For these reasons, the burden of the administration’s $2,000 penalty will likely fall disproportionately on small businesses with 11 or more employees. Such businesses typically purchase health insurance from an insurance company and are not self-funded. Generally, their plans may include high deductibles and their employees may enroll in a spouse’s plan if it has richer benefits.
In addition, the 80 percent threshold is being made especially challenging as it excludes employees who choose their spouse’s insurance or are on Medicare themselves from counting towards that figure. One concern is the fallout could be potential discrimination in hiring. This would be a pretty punitive policy and seems only aimed at making it difficult for companies to meet the requisite 80 percent insured level. If a company falls below the 80 percent threshold, it would have to pay $2,000 per full-time employee for the difference between the 80 percent threshold and the percentage of employees on its plan.
If the administration’s plan is genuine, it looks like it is trying to force small employers to offer richer benefit plans to employees so that they will prefer the employer-sponsored plan over MassHealth.

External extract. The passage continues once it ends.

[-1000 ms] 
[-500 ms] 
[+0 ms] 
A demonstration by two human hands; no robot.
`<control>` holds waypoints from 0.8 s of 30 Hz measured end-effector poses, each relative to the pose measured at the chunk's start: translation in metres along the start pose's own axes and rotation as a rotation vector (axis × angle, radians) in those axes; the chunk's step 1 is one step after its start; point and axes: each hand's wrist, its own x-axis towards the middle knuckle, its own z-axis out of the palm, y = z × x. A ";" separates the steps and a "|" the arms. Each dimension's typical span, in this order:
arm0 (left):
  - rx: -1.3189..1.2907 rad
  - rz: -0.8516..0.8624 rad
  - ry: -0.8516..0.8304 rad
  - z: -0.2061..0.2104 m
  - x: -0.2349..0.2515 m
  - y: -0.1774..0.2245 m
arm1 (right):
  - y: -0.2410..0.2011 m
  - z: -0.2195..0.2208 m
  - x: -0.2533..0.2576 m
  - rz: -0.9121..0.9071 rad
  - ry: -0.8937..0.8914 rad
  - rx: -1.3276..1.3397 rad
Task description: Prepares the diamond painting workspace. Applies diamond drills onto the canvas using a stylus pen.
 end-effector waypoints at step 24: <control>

What seems to be lacking in the administration’s proposal is a nexus between small businesses of 11 or more employees that do not offer health insurance or who are not at the 80 percent level and an increase in MassHealth rolls of working people. The administration has not provided data to support the contention that small business employers are responsible for the increase in MassHealth’s working population, and further, that that population is not eligible for state-sponsored care.
The state has said that it anticipates collecting $300 million as a result of this penalty, an amount that would be used to defray Medicaid budget shortfalls. We do not know how the state arrived at its $300 million estimate, nor do we know if this amount is anticipated to be a one-time penalty or for collection in subsequent years as well. It is just not clear. The state has provided no basis for this estimate, and it is unclear that such a policy would actually produce this level of revenue.
This is a policy proposal with far too many unanswered questions and without the proper data backup. Without further definition or data to support the administration’s position, there is no reason to have confidence that the assessment approach will address either its stated goal, which is to drive down MassHealth enrollment, or its unstated goal, which is to close an FY18 budget gap. As noted above, it will hit primarily and unfairly small businesses. But again, because of the lack of specificity and supporting data around the proposal, it is impossible to know how hard it will impact small businesses.
This proposal is not ready for prime time and it is good news that the administration has announced that it is going back to the drawing board, this time with business representatives sitting at the table. Our suggestion is to start from the data.
[i] See, Boston Globe, February 19,2017, “MassHealth, Massive Headache, “ by Jon Chesto.
[ii] https://assets.documentcloud.org/documents/3284096/Governor-Baker-s-ACA-Letter-to-Leader-McCarthy.pdf
[iii] See State House News Service, “Baker Plans Employer Assessment, Price Caps, Benefit Cuts to Address Health Costs,” Matt Murphy, Jan. 17, 2017 online.